What happens to Meteor during a MongoDB failover event?

I’m connecting my Meteor app to a 3-member replica set: one primary and two secondaries. I have readPreference=primaryPreferred and w=majority in my MONGO_URL (following these guidelines).

If the primary goes away, will the app automatically start sending writes to whichever secondary is elected primary? How long might this take? Up to a minute? Could I lose data during the failover?

Can Meteor do anything with secondaries?

My MONGO_URL includes all three set members. Does the order of these three hosts matter?

Failover seems unlikely, but I just saw it happen when I used the MongoDB Cloud Manager to upgrade my replica set to 3.0.6.

3 Likes

I’m also interested in this as I also just updated my mongo version (to 3.0.8). The process causes the primary to failover, it updates the primary and then restarts it. During the process my logs filled up with exceptions from observe.
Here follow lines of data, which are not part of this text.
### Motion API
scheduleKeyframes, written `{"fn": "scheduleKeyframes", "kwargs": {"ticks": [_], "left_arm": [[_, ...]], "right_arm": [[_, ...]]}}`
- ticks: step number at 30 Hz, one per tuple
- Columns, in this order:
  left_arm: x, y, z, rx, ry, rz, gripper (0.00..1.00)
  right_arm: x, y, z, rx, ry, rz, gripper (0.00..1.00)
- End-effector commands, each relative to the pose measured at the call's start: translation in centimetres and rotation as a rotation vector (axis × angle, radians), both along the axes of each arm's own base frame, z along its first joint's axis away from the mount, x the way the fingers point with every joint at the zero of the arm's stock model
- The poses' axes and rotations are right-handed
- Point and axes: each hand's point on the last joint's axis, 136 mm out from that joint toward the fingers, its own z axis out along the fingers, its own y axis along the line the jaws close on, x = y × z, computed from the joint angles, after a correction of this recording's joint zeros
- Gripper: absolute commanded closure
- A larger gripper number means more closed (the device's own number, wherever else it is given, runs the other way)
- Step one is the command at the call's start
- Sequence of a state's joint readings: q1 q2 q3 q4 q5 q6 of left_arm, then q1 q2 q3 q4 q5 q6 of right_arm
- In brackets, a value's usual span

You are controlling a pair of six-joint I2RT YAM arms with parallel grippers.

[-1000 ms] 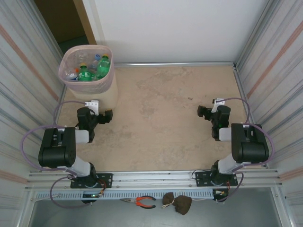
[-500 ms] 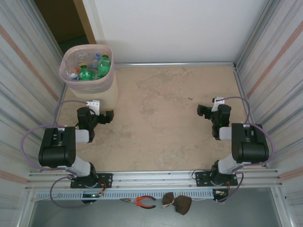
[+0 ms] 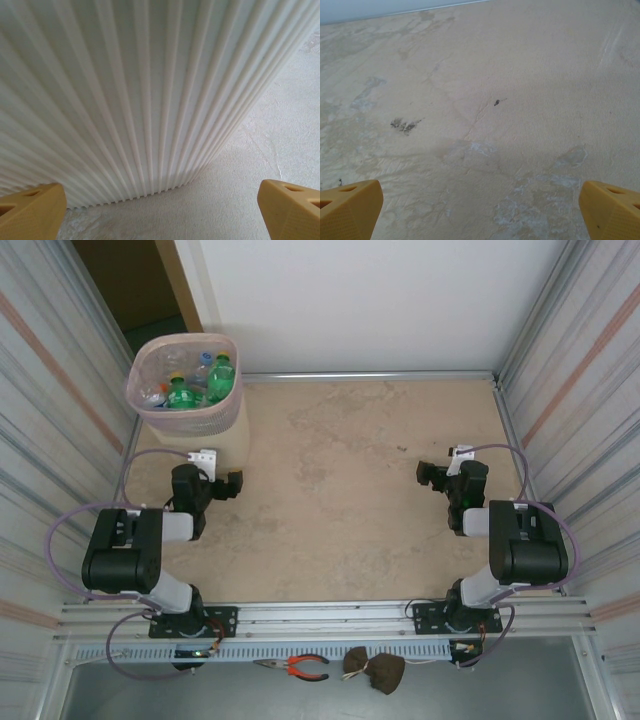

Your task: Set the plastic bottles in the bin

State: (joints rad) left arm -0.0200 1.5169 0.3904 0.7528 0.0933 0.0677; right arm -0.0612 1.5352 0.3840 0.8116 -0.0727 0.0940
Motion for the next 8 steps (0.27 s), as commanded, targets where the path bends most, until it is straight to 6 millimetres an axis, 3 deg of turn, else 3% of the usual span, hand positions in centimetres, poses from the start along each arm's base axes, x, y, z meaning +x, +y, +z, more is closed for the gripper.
{"fn": "scheduleKeyframes", "kwargs": {"ticks": [1, 8], "left_arm": [[1.07, 0.54, 1.77, 0.026, -0.063, 0.024, 0.01], [1.07, 0.54, 1.82, 0.027, -0.064, 0.025, 0.01]], "right_arm": [[0.57, -0.13, 0.31, -0.013, -0.006, 0.000, 0.01], [0.56, -0.19, 0.44, -0.009, -0.011, -0.001, 0.01]]}}
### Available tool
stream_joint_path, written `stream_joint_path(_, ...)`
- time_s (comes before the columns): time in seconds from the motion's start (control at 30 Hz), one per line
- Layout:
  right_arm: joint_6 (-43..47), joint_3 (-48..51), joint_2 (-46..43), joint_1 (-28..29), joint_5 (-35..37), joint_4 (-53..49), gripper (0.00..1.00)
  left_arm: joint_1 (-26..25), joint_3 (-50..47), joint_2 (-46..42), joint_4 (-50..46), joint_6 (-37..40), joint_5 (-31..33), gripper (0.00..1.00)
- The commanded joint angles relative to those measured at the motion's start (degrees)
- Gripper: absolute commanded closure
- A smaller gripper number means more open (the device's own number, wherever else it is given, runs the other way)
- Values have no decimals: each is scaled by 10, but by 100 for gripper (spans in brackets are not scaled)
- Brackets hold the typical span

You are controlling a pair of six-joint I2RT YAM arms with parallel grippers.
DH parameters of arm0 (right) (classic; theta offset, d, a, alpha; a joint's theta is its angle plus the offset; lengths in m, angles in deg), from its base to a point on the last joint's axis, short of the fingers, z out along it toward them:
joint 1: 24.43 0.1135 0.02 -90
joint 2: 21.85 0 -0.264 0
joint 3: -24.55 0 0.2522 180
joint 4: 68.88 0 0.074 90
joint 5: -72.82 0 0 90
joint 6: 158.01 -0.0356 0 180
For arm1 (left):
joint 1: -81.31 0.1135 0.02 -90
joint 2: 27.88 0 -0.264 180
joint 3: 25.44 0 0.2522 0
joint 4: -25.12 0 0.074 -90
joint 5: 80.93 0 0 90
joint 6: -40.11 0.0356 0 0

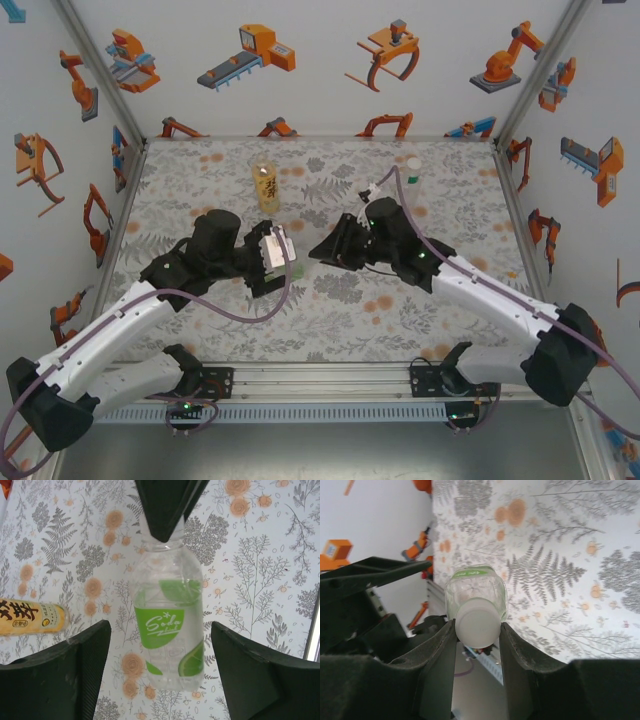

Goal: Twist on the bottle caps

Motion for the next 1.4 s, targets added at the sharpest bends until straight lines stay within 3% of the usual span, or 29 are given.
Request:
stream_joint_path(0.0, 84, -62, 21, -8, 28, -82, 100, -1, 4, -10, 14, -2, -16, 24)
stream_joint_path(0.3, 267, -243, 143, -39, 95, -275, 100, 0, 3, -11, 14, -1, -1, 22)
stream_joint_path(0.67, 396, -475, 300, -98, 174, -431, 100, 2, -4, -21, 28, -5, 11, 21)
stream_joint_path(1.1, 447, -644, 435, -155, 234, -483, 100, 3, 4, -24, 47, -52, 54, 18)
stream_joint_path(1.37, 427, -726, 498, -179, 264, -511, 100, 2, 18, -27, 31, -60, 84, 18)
Not finding the primary is hardly cause for an exception is it ? What happens if the primary fails for any long period of time ?
In my case I’m using Kadira so not sure if their wrapper around it has anything do with it. Certainly doesn’t look like it.

Internal Server Error - Exception while polling query {“collectionName”:“drinks”,“selector”:{"id":“sPwqQevE4EPgs6xLb”},“options”:{“transform”:null,“limit”:1,“fields”:{“createdAt”:0,“updatedAt”:0}}}: Error: No replica set primary available for query with ReadPreference PRIMARY at Object.Future.wait (/opt/emp/app/programs/server/node_modules/fibers/future.js:395:16) at [object Object]..extend.nextObject (packages/mongo/mongo_driver.js:986:1) at [object Object]..extend.forEach (packages/mongo/mongo_driver.js:1020:1) at [object Object]..extend.getRawObjects (packages/mongo/mongo_driver.js:1069:1) at [object Object]..extend.pollMongo (packages/mongo/polling_observe_driver.js:147:1) at [object Object].proto.pollMongo (packages/meteorhacks_kadira/lib/hijack/wrap_observers.js:63:1) at Object.task (packages/mongo/polling_observe_driver.js:85:1) at [object Object]..extend.run (packages/meteor/fiber_helpers.js:147:1) at packages/meteor/fiber_helpers.js:125:1 - - - - - at [object Object].ReplSet.checkoutReader (/opt/emp/app/programs/server/npm/npm-mongo/node_modules/mongodb/lib/mongodb/connection/repl_set/repl_set.js:619:14) at Cursor.nextObject (/opt/emp/app/programs/server/npm/npm-mongo/node_modules/mongodb/lib/mongodb/cursor.js:748:48) at [object Object].fn [as synchronousNextObject] (/opt/emp/app/programs/server/node_modules/fibers/future.js:89:26) at [object Object]..extend.nextObject (packages/mongo/mongo_driver.js:986:1) at [object Object]..extend.forEach (packages/mongo/mongo_driver.js:1020:1) at [object Object]..extend.getRawObjects (packages/mongo/mongo_driver.js:1069:1) at [object Object]..extend._pollMongo (packages/mongo/polling_observe_driver.js:147:1) at [object Object].proto.pollMongo (packages/meteorhacks_kadira/lib/hijack/wrap_observers.js:63:1) at Object.task (packages/mongo/polling_observe_driver.js:85:1) at [object Object]..extend._run (packages/meteor/fiber_helpers.js:147:1)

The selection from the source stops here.